Containing Analog Data Deluge at Edge through Frequency-Domain Compression in Collaborative Compute-in-Memory Networks

TL;DR

This paper introduces a frequency-domain compression and collaborative digitization approach in compute-in-memory networks to efficiently handle high-dimensional analog data at the edge, reducing area and energy costs.

Contribution

It proposes a novel frequency domain learning method with binarized Walsh-Hadamard Transforms and a memory-immersed digitization scheme to improve area efficiency in edge deep learning inference.

Findings

87% reduction in DNN parameters for MobileNetV2

Significant area and energy savings demonstrated on a 65 nm CMOS test chip

Enhanced parallelism and reduced external memory accesses

Abstract

Edge computing is a promising solution for handling high-dimensional, multispectral analog data from sensors and IoT devices for applications such as autonomous drones. However, edge devices' limited storage and computing resources make it challenging to perform complex predictive modeling at the edge. Compute-in-memory (CiM) has emerged as a principal paradigm to minimize energy for deep learning-based inference at the edge. Nevertheless, integrating storage and processing complicates memory cells and/or memory peripherals, essentially trading off area efficiency for energy efficiency.
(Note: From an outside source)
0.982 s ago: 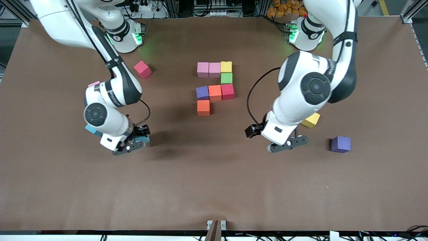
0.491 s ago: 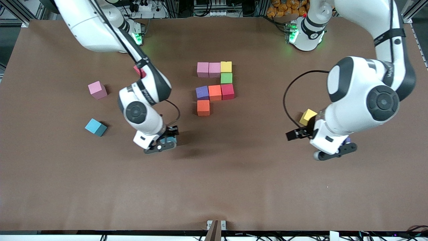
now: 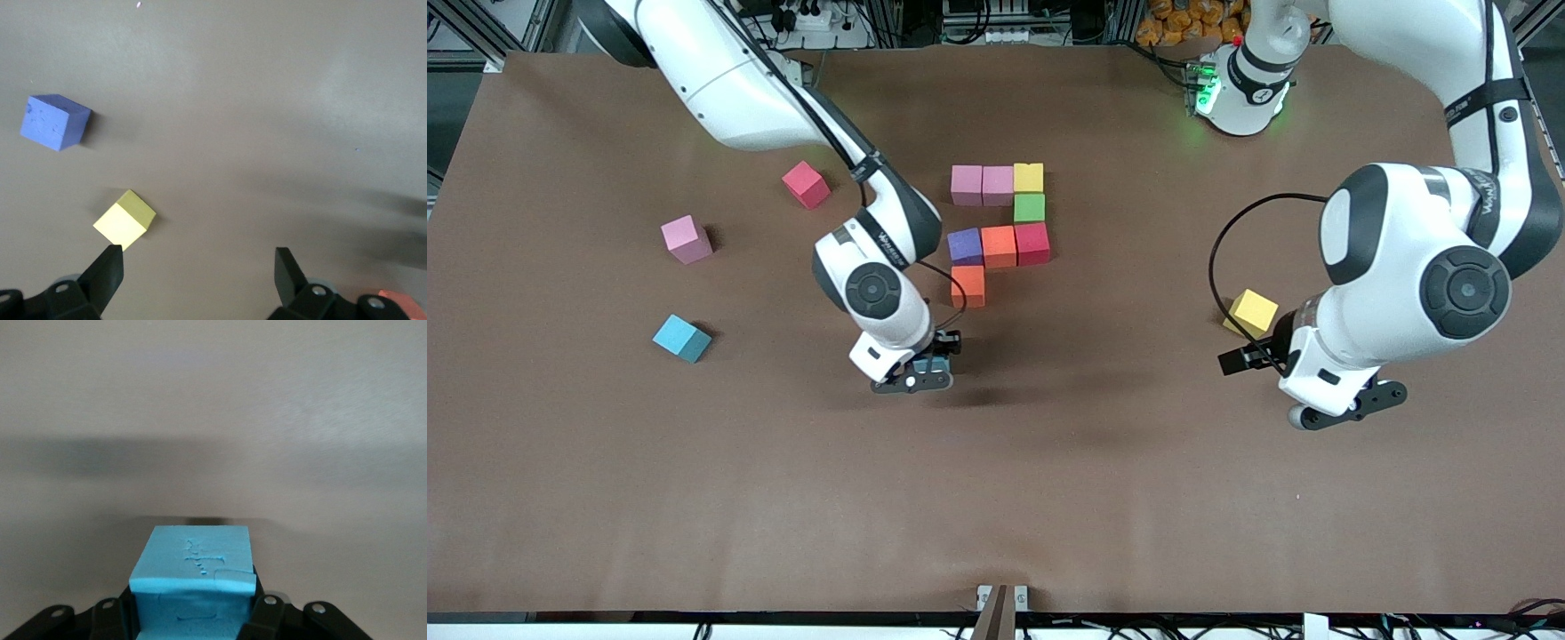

This paper proposes a novel solution to improve area efficiency in deep learning inference tasks. The proposed method employs two key strategies. Firstly, a Frequency domain learning approach uses binarized Walsh-Hadamard Transforms, reducing the necessary parameters for DNN (by 87% in MobileNetV2) and enabling compute-in-SRAM, which better utilizes parallelism during inference. Secondly, a memory-immersed collaborative digitization method is described among CiM arrays to reduce the area overheads of conventional ADCs. This facilitates more CiM arrays in limited footprint designs, leading to better parallelism and reduced external memory accesses. Different networking configurations are explored, where Flash, SA, and their hybrid digitization steps can be implemented using the memory-immersed scheme. The results are demonstrated using a 65 nm CMOS test chip, exhibiting significant area and energy savings compared to a 40 nm-node 5-bit SAR ADC and 5-bit Flash ADC. By processing analog data more efficiently, it is possible to selectively retain valuable data from sensors and alleviate the challenges posed by the analog data deluge.